[Assigned task]
Locate the string "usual" throughout the material and copy every line in which it occurs.

[Data excerpt]
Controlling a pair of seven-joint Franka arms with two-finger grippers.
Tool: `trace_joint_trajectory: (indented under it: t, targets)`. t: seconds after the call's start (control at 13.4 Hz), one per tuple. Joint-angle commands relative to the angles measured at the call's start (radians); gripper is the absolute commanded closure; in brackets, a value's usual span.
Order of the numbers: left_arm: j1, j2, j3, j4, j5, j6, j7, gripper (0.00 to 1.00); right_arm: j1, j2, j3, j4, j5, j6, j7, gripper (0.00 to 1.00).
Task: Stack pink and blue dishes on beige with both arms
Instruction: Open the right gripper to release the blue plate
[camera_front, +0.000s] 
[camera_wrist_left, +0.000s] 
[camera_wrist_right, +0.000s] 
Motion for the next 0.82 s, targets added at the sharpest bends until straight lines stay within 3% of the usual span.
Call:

[Solution]
Tool: `trace_joint_trajectory: (indented under it: t, targets)`. t: seconds after the call's start (control at 13.4 Hz), one per tuple. Joint-angle commands relative to the angles measured at the call's start (radians); gripper is the absolute commanded closure; in brackets, a value's usual span.
Motion for the next 0.82 s, targets added at the sharpest bends until straight lines stay within 3% of the usual span.

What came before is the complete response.